The grounds for deportation are listed in 8 U.S.C. Section 1227. This federal statute is part of the Immigration and Nationality Act (INA), and it addresses crimes committed under both state and federal law.
Specifically, the criminal offenses that can lead to deportation are addressed in Section 1227(a)(2). These criminal offenses primarily fall into six categories:
1. General Crimes
Section 1227(a)(2)(A)(i) provides for deportation of any non-U.S. citizen who is convicted of a “crime involving moral turpitude” within five years of being admitted to the United States (or 10 years for green card holders). It also provides for deportation of any non-U.S. citizen who is convicted of a crime carrying a potential prison sentence of one year or longer. Examples of crimes involving moral turpitude include:
- Tax evasion
In New Jersey, all indictable crimes carry a potential prison sentence of one year or longer. These include crimes like aggravated assault, sexual assault, drug distribution, kidnapping, robbery and burglary—among many others.
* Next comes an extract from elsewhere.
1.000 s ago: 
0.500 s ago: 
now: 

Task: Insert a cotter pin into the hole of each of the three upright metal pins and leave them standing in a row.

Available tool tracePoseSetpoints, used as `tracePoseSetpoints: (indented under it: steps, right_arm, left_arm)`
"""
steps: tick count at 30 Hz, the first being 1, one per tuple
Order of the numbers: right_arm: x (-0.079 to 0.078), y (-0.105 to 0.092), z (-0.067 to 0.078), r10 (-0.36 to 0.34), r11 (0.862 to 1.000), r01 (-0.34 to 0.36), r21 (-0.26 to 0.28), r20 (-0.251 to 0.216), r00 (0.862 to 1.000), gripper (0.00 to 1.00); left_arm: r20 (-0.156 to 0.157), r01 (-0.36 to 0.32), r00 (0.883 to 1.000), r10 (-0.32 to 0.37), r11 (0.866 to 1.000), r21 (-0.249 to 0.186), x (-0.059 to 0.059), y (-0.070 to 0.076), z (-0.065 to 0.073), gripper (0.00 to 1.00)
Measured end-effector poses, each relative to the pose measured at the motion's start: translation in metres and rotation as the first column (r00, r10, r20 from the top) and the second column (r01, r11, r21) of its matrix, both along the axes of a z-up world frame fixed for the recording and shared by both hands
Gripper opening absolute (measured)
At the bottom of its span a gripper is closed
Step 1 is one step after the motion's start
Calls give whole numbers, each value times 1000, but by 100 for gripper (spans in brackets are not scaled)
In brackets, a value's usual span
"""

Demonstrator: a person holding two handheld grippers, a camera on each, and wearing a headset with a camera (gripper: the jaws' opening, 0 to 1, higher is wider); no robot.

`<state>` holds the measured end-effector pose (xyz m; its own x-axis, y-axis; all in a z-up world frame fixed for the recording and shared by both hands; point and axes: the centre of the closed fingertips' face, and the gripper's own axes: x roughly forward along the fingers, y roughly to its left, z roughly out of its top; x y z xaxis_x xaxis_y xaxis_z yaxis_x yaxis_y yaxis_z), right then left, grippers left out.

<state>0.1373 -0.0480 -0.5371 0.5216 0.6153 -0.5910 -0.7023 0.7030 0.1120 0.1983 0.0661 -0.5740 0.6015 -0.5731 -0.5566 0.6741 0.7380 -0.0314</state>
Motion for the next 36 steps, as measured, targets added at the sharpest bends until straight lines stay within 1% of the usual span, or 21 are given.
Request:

Sections 1227(a)(2)(A)(ii) through (v) identify additional crimes that can trigger deportation proceedings. These include:
- Multiple convictions for crimes involving moral turpitude, regardless of timing or term of imprisonment
- Aggravated felonies
- High-speed flight
- Failure to register as a sex offender
2. Drug Crimes
Under Section 1227(a)(2)(B), a criminal conviction under any law “relating to a controlled substance,” other than possession of 30 grams or less of marijuana for personal use, is grounds for deportation. This section of the law also provides that any non-U.S. citizen who is found to be a “drug abuser or addict” is subject to removal from the United States.
3. Firearms Offenses
While Section 1227(a)(2)(C) is labeled “Certain Firearm Offenses,” it is extremely broad. Under this provision of the INA, a conviction for “purchasing, selling, offering for sale, exchanging, using, owning, possessing, or carrying, or of attempting or conspiring to purchase, sell, offer for sale, exchange, use, own, possess, or carry, any weapon, part, or accessory which is a firearm or destructive device” is grounds for deportation.
4. Miscellaneous Crimes
Section 1227(a)(2)(D) is labeled “Miscellaneous Crimes.” It primarily covers serious criminal offenses under federal law, including espionage, treason and sedition.
5. Domestic Violence and Related Offenses
While many domestic violence crimes and related offenses under New Jersey law qualify as deportable crimes under Section 1227(a)(2)(A)(i), the INA addresses these crimes separately in Section 1227(a)(2)(E). A conviction at any time after admission of stalking, child abuse, child neglect, child abandonment, or a crime of domestic violence is grounds for deportation, as is a conviction for violation of a domestic violence restraining order.
Any non-U.S. citizen who is convicted of trafficking under 8 U.S.C. Section 1182 is subject to deportation under Section 1227(a)(2)(F).
What Does It Mean to Be “Convicted” of a Crime for Immigration Purposes?
Being arrested isn’t enough to subject a non-U.S. citizen to deportation under U.S. law. Rather, in order to trigger deportation proceedings, an arrest must lead to a “conviction.”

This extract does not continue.